Note: CART only uses binary splits.
13. STEP 1
Starting with the first variable, CART splits a variable at all of
its possible split points. At each possible split point of the
variable, the sample splits into two binary or child nodes.
Cases with the “yes” response to the question posed are sent
to the left node and the “no” responses are sent to the right
node.
It is also possible to define these split based on linear
combinations of variables.
14. STEP 2
CART the applies its goodness of a split criteria to each split
point and evaluates the reduction in impurity, or
heterogeneity due to the split.
This is based on the “Split criterion”. This works in the
following fashion:
Suppose the dependent variable is categorical, taking on
the value of 1 and 2.
The probability distribution of these variables at a given
node t are p(1|t) & p(2|t), respectively.
15. STEP 2
A measure of heterogeneity, or impurity at node, i(t) is a
function of these probabilities,
In the case of categorical dependent variables, CART allows
for a number of specifications of this function.
The objective is to maximize the reduction in the degree of
heterogeneity in i(t).
i(t) = N ( p(1|t), p(2|t) ).
where, i(t) is a generic function.
16. STEPS 3, 4 & 5
It selects the best split on the variable as that split for which
reduction in impurity is the highest, as described in step 2.
Steps 1-3 are repeated for each of the remaining variables at
the root node. CART then ranks all the “best” splits on each
variable according to the reduction in impurity achieved by
each split.
It selects the variable and its split point that most reduced
impurity of the root or parent node.
17. STEPS 6 & 7
CART then assigns classes to these nodes according to a rule
that minimizes misclassification costs. Although all
classification tree procedures will generate some errors, there
are algorithms within CART designed to minimize these.
Steps 1-6 are repeatedly applied to each non – terminal child
node at each of the successive stages.
18. STEP 8
CART continues the splitting process and builds a large tree.
The large tree can be achieved if the splitting process
continues until every observation constitutes a terminal node.
Obviously, such a tree will have a large number of terminal
nodes that are either pure or very small in content.
Having generated a large tree, CART then prunes the result
using cross – validation & creates a sequence of a nested
trees. This also produce a cross – validation error rate & from
this the optimal tree is selected.
19. Simple Example
Goal: Classify a record as “is owner” or “not”

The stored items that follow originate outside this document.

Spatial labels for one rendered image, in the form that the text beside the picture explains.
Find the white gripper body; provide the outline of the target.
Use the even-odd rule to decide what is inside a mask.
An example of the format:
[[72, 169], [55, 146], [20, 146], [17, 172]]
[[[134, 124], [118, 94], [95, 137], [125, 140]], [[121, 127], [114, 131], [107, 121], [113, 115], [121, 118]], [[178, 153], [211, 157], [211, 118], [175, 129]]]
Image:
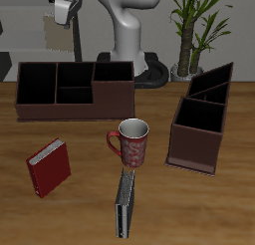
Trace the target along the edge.
[[82, 7], [83, 0], [73, 2], [66, 0], [55, 0], [55, 22], [59, 25], [68, 25], [71, 19]]

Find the dark brown desk caddy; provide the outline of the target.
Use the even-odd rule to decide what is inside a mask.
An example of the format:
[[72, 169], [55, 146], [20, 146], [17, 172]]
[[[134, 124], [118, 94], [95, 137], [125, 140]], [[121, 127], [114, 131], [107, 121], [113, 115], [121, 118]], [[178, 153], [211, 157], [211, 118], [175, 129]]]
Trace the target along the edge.
[[191, 79], [176, 109], [165, 165], [215, 175], [234, 63]]
[[24, 62], [15, 107], [20, 122], [124, 120], [134, 116], [131, 62]]

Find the red book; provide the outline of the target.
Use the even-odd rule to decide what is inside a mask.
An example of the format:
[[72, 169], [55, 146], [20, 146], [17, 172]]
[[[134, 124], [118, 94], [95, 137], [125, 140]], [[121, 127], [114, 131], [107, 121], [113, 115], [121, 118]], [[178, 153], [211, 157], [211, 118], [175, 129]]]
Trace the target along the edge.
[[66, 144], [55, 138], [27, 160], [36, 194], [43, 198], [71, 175]]

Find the black book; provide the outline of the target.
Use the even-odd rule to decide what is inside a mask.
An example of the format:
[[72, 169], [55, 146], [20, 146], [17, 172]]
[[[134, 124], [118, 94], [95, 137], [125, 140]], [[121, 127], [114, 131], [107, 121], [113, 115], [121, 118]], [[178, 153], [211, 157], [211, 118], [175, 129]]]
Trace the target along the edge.
[[115, 202], [118, 238], [128, 239], [134, 203], [134, 171], [123, 170]]

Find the beige panel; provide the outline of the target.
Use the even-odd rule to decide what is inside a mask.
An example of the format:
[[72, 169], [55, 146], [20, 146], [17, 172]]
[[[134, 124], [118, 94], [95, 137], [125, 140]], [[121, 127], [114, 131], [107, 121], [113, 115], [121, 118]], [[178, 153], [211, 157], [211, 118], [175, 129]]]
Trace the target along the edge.
[[73, 52], [73, 23], [70, 23], [68, 27], [59, 25], [55, 22], [52, 13], [46, 14], [43, 20], [46, 48], [55, 51]]

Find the black pole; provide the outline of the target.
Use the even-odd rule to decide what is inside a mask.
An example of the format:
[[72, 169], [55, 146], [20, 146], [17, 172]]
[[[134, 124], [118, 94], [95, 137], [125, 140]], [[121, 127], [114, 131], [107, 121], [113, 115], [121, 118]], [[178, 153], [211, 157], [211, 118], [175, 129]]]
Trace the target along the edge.
[[80, 29], [79, 29], [79, 20], [78, 14], [73, 18], [73, 35], [74, 35], [74, 53], [75, 53], [75, 62], [82, 62], [82, 47], [80, 39]]

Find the black block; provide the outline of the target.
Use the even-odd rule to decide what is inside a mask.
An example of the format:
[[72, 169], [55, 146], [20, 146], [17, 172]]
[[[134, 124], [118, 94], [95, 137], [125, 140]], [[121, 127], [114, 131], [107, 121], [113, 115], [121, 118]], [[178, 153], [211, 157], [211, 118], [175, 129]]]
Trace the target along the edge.
[[0, 52], [0, 82], [9, 80], [9, 72], [12, 68], [12, 61], [9, 52]]

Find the green pot plant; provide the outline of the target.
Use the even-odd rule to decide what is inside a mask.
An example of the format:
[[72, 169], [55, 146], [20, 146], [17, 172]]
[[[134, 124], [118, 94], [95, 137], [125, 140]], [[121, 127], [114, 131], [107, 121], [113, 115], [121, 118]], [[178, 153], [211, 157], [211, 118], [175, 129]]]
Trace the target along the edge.
[[213, 28], [218, 11], [204, 17], [204, 14], [220, 0], [173, 1], [177, 8], [171, 12], [169, 19], [175, 23], [178, 29], [176, 34], [181, 42], [178, 63], [172, 67], [171, 77], [184, 82], [199, 75], [200, 54], [204, 50], [213, 50], [211, 43], [221, 36], [229, 35], [230, 31], [224, 31], [228, 18]]

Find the red patterned mug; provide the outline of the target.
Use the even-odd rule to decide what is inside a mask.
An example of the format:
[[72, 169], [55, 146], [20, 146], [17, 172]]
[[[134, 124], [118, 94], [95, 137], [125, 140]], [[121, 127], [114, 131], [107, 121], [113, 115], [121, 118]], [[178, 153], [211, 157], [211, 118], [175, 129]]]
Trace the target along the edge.
[[[148, 124], [140, 119], [127, 119], [120, 123], [118, 131], [109, 131], [107, 144], [117, 154], [122, 163], [127, 167], [137, 168], [144, 162]], [[121, 144], [121, 149], [115, 148], [111, 143], [111, 137], [116, 136]]]

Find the flat black base plate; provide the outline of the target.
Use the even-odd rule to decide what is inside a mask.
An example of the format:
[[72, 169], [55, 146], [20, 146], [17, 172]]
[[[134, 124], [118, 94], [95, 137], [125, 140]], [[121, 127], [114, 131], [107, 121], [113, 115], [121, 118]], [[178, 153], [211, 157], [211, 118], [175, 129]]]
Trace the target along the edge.
[[156, 89], [163, 87], [169, 78], [168, 68], [158, 60], [154, 52], [145, 52], [148, 69], [137, 77], [132, 76], [131, 64], [125, 62], [111, 62], [108, 52], [100, 53], [97, 58], [95, 76], [96, 81], [131, 81], [134, 80], [136, 89]]

Rule might be “If lot size < 19, and if income > 84.75, then class =
“owner”.
Recursive partitioning
Repeatedly split the records into two parts so as to achieve
maximum homogeneity within the new parts
Pruning the tree
Simplify the tree by pruning peripheral branches to avoid overfitting.
20. Impurity
Obtain overall impurity measure (weighted avg. of individual
rectangles).
At each successive stage, compare this measure across all
possible splits in all variables.
Choose the split that reduces impurity the most.

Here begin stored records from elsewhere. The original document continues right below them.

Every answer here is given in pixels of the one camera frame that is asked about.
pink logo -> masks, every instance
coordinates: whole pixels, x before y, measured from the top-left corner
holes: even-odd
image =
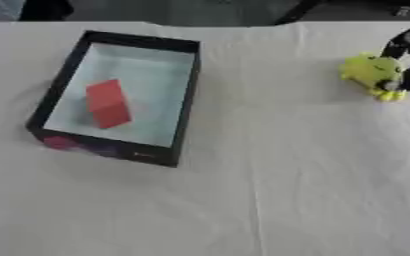
[[[46,137],[43,139],[43,143],[50,148],[60,150],[70,149],[77,146],[74,141],[60,136]]]

white tablecloth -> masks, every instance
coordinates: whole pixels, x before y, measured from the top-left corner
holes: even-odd
[[[410,255],[410,97],[379,103],[336,72],[406,28],[0,24],[0,256]],[[24,130],[85,29],[203,42],[179,168]]]

red block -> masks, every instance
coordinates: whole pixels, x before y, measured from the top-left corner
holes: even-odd
[[[100,128],[110,128],[132,120],[117,79],[88,86],[87,107]]]

tabletop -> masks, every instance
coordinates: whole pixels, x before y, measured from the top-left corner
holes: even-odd
[[[410,255],[410,96],[380,103],[337,74],[407,28],[1,23],[0,256]],[[86,29],[202,41],[178,168],[25,131]]]

open box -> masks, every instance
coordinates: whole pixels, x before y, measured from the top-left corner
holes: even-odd
[[[87,31],[68,56],[27,129],[56,149],[175,167],[200,71],[200,43]],[[132,122],[101,129],[86,87],[118,79]]]

Chosen split points become nodes on the tree.
24. Summary
Classification and Regression Trees are an easily
understandable and transparent method for predicting or
classifying new records.
A tree is a graphical representation of a set of rules.
Trees must be pruned to avoid over-fitting of the training
data.
As trees do not make any assumptions about the data
structure, they usually require large samples.